Update mania and the ever-falling price of phones makes it unsurprising that many of us own more than one mobile. A survey by mobile phone buyback site Bounce Mobile suggests there are 9.4 million unused phones sitting in drawers around Australia. Where do you sit on that spectrum?

Mobile phone photo from Shutterstock

As a tech writer, I get access to a lot of test mobiles, but that doesn't mean I have a lot of spares. The majority are sent back after being reviewed; if I do get to keep one, a friend or relative will normally beg for a replacement before too long. The other thing I've found: nobody wants an old, minimally functional phone.

How do you handle your old phones? Do you keep them in a drawer for emergencies, sell them to help fund an upgrade, send them off to a recycling scheme, or pass them on to friends or family? Tell us in the comments.


Comments

    I've been using my old Nokia 6220c as a camera for work, but the battery is pretty much shot now.. Now only takes about 10 photos (with Flash) before dying.
    My Galaxy S is very, very occasionally used as a xbmc remote.

    Usually give it to my wife. She'll be getting my 4s as soon as I get my 5s and we'll just use her cheap Android as a backup. I've also kept my old 3Gs to use as a movie player when we travel - no big deal if it's lost or broken at this stage.

    Last edited 19/08/13 10:00 am

    I have a wonderful shelf of antique technology in my garage. One day my NEC Sportz analogue phone from 1998 will be worth something!

    I try to turn them over so the previous model still has some life and then flog on eBay. It's amazing what you can get for well looked after tech with a good write up and some clear photos.

    There are lots of really great local charities that you can donate your old phones to who in turn recycle them and use the profits to fund their organisations. I donated my last few phones to youcan.org.au, CanTeen's phone donation service and I'd recommend the same to anyone else.

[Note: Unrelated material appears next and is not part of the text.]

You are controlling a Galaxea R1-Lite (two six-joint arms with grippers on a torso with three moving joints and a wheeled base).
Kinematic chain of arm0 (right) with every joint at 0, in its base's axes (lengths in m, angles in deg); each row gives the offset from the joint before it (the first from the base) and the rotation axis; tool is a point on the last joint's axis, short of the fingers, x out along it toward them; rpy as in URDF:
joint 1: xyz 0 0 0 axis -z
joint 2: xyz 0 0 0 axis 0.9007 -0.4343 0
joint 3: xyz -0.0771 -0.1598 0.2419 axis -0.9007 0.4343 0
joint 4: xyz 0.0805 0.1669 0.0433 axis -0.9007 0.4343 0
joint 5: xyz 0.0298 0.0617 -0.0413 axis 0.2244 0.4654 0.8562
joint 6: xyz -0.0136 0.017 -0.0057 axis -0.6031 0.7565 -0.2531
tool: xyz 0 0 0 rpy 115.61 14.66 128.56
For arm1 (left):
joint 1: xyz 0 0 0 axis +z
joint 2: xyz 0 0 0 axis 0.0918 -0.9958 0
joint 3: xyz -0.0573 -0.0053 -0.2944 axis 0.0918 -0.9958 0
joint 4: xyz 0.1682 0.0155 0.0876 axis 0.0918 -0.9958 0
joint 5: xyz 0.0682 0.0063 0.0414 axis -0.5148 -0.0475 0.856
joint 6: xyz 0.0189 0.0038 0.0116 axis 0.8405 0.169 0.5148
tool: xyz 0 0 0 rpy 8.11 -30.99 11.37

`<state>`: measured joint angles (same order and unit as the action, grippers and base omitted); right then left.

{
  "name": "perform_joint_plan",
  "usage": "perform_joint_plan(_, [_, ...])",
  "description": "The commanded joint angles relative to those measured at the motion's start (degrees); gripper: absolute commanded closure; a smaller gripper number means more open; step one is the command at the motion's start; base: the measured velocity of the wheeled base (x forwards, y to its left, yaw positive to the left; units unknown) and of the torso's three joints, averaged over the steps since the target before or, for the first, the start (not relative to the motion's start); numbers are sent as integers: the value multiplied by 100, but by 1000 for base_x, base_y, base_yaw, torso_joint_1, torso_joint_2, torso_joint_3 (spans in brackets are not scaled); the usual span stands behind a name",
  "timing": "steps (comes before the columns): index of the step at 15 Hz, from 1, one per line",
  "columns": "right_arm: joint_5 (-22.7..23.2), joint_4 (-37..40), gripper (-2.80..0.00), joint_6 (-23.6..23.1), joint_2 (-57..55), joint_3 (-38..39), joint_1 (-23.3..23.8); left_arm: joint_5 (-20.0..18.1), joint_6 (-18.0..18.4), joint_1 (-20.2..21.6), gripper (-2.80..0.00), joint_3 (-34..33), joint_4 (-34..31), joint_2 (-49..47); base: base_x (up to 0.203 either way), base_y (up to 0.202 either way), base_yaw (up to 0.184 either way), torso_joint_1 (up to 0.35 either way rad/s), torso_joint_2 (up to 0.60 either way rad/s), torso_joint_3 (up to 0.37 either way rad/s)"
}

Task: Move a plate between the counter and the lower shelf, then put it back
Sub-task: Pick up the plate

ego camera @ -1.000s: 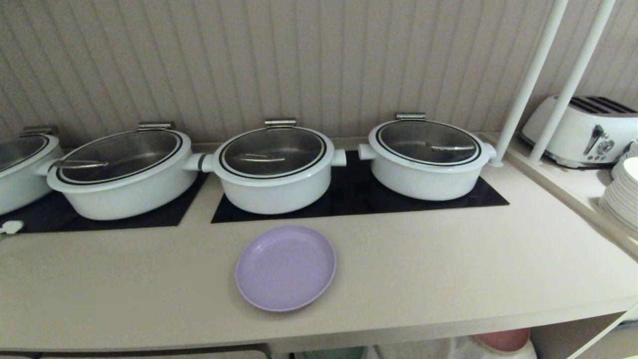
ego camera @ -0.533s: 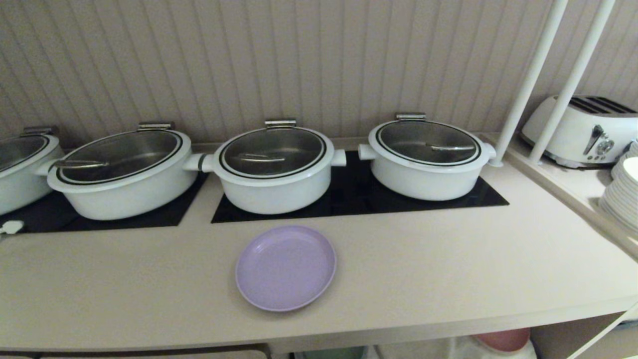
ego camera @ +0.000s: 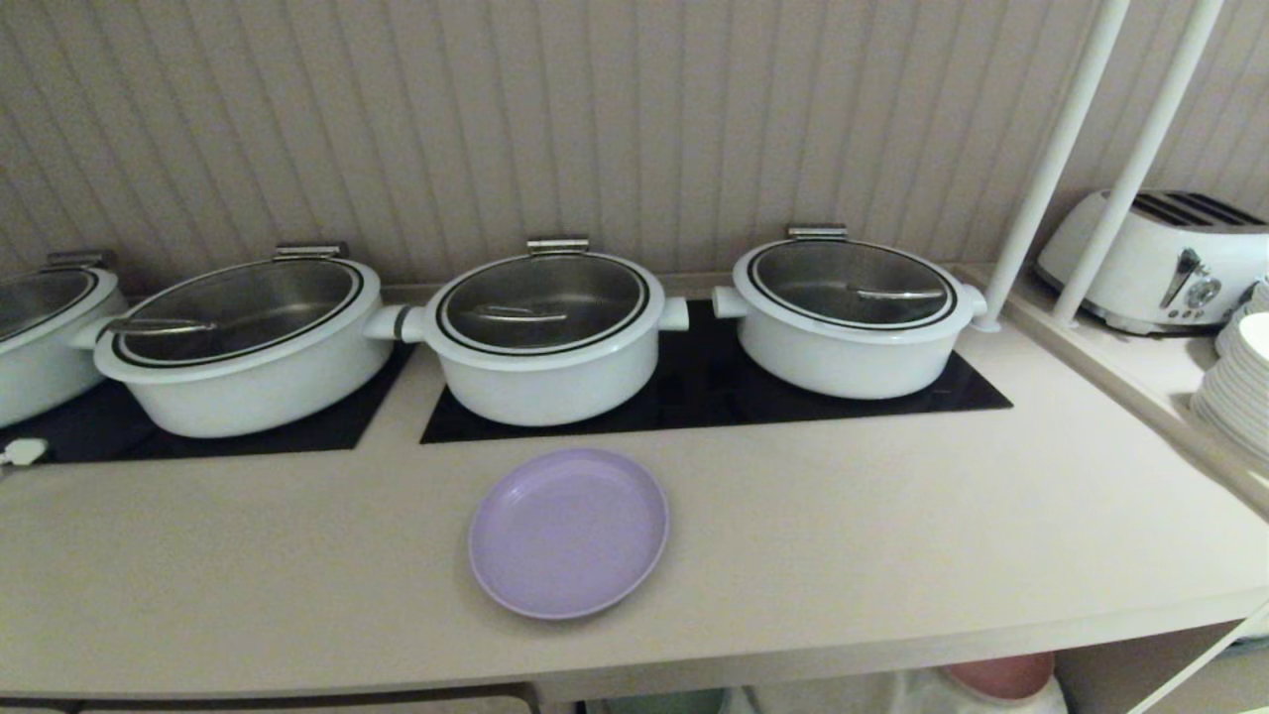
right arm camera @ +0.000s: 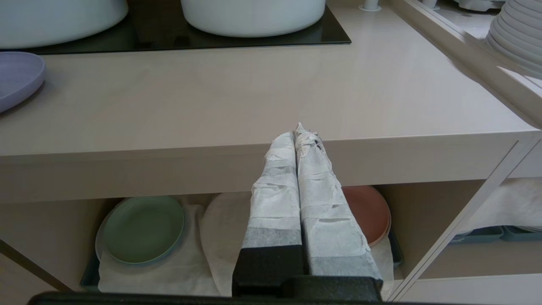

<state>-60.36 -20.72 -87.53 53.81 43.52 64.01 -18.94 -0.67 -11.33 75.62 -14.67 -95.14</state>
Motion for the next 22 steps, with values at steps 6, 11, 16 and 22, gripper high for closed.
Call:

    I keep it charged and ready in case the new one is "fubar" or stolen or out of power or I just need it for something or I sit on it (happened b4). After that it gets re purposed and it might end up looking like Frankenstein after I hack it to do something else. Last one became solar powered ip cam with reasonable battery life, bummer about night vision - that could be the next one. Next project, automate my garage door, lights, sensors and siren.

    'Aussie recycling program' has a full list of charities they support:
    http://www.arp.net.au/affil.php
    You can drop off or mail your phone to the charity of your choice.
    This is way better than mobilemuster because Aussie recycling program will re-use the phone if it is still OK (or reuse parts of the phone to repair other phones) whereas Mobilemuster always just trash the phone for the recyclable metals etc.

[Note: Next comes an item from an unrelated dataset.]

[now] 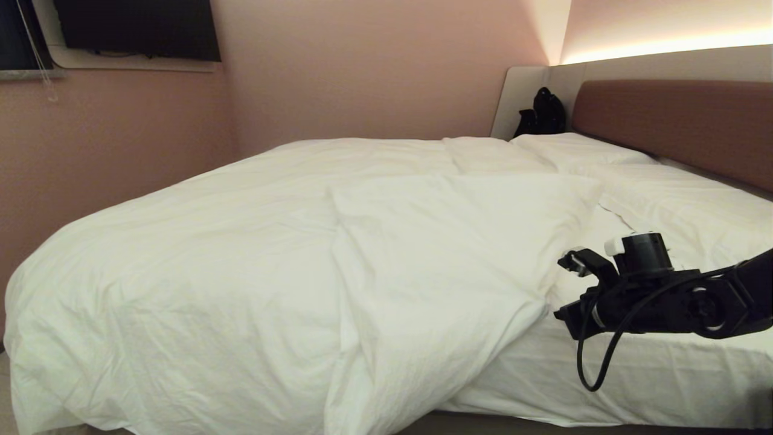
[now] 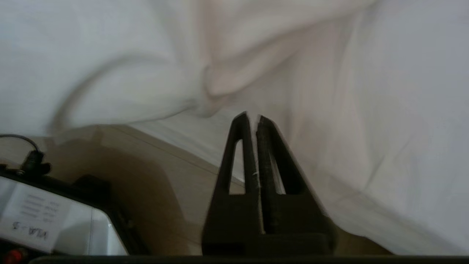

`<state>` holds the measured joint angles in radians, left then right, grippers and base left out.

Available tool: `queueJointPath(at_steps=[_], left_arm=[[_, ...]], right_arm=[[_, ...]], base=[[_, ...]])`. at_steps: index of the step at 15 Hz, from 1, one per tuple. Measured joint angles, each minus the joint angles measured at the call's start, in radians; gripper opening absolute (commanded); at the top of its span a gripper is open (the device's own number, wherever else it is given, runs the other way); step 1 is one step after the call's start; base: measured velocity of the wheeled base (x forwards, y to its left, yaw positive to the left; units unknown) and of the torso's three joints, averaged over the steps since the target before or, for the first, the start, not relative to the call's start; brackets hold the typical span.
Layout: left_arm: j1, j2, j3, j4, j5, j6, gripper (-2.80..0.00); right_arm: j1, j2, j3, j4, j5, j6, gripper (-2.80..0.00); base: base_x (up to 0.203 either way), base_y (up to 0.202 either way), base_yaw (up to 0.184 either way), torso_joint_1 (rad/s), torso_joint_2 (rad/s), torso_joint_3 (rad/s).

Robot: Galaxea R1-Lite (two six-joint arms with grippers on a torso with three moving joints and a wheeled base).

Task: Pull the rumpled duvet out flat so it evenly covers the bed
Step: Flatten the corners of the folded blanket

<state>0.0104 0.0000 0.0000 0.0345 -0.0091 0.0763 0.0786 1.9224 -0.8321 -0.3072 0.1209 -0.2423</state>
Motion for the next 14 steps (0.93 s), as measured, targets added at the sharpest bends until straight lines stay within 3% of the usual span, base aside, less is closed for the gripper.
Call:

    I use my old Nokia E71 as a music player and also for Telstra prepaid when travelling in remote areas of Australia where my Vodafone doesn't work

    I collect all types of analogue mobile phones, I think they are very cool & collectable.
    I also have a special test set so I can actually still use them on my own local network.
    If anyone has any analogue phones they don't want, please let me know.